A Weekend in Istanbul


Now that we are getting more settled into a routine with our jobs, we’ve been trying to plan more trips and activities.  When we realized that we both had three weekend duties in a row coming up, we knew we had to do something besides our weekly trip to the grocery store in Gebze. Since the school offers a free shuttle to Kadikoy every weekend and we hadn’t seen anything outside of the airports, we figured it was high time to give Istanbul a proper visit.

We booked a cheap hostel outside of Taksim (a popular area full of shops and bars) and hopped on the bus along with several of our students after finishing up lessons on Friday.  We were starving by the time we got to our hostel, so we headed straight into Taksim for something to eat.  One place in particular stood out due to the large crowd standing in front of it, so we had to see what all the hype was.  It turned out to be Kizilkayalar, a place that is famous for their Turkish “wet burgers”, a soggy, spicy concoction that is typically eaten with booze.  It was kind of like a meatball sub, a sloppy joe, and a hamburger all had a baby and then got Turkified.  It was some seriously delicious stuff.

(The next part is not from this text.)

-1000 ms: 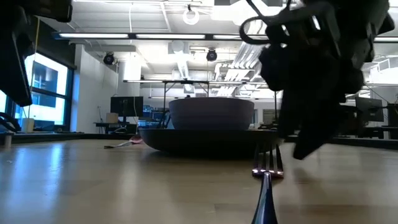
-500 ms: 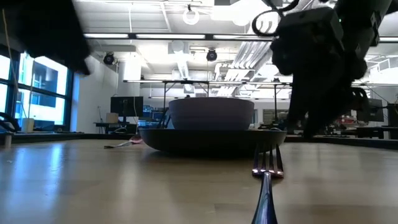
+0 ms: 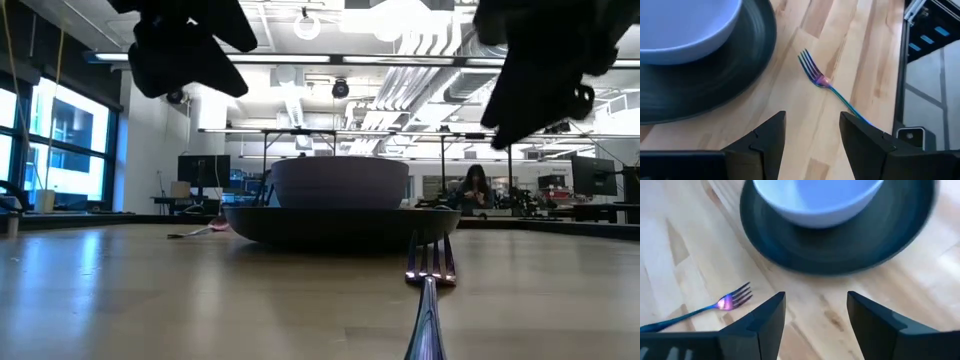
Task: Set table place
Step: Move the fork to the left side of the black plate
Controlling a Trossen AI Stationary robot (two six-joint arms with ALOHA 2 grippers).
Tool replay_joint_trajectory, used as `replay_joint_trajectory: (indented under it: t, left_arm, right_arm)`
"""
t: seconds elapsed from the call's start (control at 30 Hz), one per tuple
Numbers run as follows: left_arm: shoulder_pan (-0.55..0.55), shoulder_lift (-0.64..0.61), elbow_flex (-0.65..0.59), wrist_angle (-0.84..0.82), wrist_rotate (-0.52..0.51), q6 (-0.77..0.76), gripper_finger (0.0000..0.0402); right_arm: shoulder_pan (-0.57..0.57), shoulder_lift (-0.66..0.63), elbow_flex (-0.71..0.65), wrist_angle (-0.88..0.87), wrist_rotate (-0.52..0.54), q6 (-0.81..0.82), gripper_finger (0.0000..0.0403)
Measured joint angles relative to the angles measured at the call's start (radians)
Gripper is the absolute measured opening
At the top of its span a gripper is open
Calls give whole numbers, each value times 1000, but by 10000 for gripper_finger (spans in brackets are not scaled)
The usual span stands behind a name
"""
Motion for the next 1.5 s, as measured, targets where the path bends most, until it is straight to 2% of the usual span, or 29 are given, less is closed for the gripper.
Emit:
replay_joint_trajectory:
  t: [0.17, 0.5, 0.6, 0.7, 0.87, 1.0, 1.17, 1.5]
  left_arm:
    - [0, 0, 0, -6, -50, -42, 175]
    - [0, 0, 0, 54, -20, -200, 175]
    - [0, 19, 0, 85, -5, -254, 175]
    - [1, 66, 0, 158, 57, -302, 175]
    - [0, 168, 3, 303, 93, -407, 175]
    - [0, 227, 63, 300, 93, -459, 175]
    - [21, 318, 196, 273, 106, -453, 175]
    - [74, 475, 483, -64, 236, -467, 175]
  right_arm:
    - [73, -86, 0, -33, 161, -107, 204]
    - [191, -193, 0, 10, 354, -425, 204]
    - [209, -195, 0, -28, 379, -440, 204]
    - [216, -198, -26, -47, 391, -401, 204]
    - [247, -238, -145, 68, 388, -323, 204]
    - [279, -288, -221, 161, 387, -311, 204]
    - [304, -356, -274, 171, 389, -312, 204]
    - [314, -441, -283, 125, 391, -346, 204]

After eating and feeling more human, we went down Istiklal Avenue and explored the shops.  I bought some much-needed fall wardrobe items and since it was starting to get cold, we decided to stop for a cup of coffee.  While we had originally planned on getting the usual Turk Kahvesi, we couldn’t resist when we found a Starbucks advertising their Pumpkin Spice lattes.  Afterward, we turned in early to prepare for a day of touring Sultanahmet.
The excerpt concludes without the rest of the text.